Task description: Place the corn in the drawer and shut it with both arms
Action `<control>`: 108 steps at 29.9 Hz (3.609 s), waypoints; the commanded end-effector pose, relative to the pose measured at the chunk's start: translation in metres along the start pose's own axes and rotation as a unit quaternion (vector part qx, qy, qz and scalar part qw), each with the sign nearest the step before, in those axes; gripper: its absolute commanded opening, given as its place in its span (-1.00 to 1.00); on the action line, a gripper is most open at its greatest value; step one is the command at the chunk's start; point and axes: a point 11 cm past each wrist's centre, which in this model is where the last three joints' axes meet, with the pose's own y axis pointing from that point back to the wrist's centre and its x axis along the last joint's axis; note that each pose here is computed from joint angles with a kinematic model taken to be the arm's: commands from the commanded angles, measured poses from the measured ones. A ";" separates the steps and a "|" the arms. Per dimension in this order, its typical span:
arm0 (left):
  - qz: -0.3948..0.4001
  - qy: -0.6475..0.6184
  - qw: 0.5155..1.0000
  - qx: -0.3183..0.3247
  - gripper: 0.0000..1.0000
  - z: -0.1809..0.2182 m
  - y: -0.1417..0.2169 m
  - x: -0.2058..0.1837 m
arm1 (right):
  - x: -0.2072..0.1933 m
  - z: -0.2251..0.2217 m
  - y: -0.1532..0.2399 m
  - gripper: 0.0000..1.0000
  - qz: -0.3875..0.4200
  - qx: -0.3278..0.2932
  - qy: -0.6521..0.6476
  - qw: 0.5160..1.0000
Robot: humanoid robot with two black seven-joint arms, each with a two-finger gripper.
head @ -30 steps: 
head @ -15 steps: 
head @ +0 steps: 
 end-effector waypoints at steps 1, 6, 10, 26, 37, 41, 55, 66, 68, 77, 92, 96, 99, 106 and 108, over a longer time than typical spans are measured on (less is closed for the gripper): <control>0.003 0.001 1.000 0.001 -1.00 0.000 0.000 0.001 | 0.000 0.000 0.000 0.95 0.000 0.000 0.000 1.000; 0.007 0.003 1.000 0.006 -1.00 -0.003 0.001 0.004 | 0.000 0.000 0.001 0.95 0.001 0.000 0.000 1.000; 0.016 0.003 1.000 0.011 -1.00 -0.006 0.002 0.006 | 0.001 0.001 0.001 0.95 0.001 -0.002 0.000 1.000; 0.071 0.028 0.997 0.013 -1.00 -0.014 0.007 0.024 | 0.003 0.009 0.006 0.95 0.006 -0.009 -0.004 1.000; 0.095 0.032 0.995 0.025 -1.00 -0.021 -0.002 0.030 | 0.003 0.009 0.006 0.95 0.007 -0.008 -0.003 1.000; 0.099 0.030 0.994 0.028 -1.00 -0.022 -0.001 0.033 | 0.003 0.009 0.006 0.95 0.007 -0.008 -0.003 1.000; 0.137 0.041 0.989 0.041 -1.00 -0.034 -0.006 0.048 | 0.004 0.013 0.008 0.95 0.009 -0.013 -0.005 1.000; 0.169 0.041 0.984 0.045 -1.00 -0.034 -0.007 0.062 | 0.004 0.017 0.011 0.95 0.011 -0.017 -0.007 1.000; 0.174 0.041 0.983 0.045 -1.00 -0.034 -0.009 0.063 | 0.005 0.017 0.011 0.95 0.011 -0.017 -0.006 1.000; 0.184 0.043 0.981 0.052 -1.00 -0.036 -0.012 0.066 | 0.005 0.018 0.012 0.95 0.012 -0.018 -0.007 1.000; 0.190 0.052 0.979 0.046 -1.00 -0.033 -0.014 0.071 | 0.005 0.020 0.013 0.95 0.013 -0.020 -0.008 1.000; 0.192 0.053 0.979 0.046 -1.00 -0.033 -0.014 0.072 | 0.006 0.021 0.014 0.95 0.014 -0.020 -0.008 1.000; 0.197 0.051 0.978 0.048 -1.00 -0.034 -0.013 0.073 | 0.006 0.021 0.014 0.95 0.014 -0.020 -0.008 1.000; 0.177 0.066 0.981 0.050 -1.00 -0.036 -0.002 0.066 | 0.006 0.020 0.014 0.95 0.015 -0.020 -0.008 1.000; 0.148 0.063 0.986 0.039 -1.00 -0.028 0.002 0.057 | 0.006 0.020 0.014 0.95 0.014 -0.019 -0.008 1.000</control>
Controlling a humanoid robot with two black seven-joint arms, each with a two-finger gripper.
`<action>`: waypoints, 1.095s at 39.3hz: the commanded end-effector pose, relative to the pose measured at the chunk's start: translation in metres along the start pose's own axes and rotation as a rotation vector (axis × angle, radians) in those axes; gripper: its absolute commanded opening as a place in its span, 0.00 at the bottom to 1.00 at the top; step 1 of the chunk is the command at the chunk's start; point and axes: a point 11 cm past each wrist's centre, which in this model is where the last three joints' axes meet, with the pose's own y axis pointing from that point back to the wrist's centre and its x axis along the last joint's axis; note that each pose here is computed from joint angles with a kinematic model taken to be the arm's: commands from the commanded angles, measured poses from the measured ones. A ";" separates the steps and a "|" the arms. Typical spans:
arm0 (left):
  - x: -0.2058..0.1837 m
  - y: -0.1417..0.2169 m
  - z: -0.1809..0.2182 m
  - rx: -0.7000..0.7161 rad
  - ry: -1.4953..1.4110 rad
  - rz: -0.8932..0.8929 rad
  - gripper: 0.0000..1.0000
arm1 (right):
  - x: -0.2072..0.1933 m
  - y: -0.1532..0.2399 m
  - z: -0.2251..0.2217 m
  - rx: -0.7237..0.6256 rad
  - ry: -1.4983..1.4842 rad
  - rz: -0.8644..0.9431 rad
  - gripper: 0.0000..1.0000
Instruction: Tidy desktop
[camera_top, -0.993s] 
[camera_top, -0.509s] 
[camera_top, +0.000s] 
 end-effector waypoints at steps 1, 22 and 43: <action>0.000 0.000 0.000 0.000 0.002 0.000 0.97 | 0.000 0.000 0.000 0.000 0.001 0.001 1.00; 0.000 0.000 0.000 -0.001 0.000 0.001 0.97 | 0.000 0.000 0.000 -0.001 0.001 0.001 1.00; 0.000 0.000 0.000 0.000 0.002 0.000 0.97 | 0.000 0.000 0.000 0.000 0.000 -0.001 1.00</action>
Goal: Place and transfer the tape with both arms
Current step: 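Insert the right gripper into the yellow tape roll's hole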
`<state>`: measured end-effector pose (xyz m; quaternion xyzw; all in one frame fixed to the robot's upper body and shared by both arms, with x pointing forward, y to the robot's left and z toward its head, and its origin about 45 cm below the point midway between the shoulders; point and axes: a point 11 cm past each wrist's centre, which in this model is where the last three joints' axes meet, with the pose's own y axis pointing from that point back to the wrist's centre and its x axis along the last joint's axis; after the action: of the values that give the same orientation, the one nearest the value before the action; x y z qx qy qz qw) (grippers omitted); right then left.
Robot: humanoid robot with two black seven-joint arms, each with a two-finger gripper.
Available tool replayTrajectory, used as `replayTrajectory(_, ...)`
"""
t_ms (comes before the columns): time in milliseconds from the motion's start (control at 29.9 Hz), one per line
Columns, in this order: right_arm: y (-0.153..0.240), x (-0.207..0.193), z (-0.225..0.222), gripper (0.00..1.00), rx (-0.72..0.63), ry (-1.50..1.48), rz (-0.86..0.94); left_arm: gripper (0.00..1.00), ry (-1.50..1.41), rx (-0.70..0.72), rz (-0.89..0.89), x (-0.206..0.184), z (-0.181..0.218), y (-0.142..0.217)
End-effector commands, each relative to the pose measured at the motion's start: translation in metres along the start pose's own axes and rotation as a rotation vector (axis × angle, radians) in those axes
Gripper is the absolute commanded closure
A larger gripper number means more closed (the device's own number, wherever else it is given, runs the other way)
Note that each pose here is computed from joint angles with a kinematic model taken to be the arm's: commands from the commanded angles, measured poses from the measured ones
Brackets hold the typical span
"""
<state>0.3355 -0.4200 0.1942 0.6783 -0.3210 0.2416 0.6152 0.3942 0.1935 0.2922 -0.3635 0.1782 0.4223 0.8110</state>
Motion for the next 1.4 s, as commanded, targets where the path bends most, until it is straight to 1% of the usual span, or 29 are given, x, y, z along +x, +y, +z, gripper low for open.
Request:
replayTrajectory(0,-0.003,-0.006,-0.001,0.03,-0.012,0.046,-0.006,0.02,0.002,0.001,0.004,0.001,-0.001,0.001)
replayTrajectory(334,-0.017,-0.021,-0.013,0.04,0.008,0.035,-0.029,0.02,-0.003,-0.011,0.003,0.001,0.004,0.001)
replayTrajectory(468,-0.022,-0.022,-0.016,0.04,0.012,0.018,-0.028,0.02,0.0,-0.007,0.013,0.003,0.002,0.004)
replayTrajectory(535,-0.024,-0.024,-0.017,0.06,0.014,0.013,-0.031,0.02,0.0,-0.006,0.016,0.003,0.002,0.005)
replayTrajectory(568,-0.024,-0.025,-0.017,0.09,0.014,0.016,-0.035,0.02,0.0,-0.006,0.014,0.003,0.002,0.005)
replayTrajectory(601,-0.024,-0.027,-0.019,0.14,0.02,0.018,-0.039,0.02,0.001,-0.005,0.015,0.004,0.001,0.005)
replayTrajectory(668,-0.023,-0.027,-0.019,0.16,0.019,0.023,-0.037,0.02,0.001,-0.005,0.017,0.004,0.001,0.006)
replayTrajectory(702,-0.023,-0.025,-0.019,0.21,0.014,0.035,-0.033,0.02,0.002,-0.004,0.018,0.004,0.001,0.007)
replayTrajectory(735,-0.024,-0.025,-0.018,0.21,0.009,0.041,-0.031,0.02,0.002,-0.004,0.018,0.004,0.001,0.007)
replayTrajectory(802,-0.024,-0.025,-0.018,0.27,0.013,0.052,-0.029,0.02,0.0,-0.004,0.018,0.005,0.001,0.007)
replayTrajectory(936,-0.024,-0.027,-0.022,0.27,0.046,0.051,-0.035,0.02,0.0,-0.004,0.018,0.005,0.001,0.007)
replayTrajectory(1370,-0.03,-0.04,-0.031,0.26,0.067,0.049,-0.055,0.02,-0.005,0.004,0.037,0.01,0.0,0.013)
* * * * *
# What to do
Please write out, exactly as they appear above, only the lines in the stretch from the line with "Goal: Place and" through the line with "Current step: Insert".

# Result of this exercise
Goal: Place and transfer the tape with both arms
Current step: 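Insert the right gripper into the yellow tape roll's hole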

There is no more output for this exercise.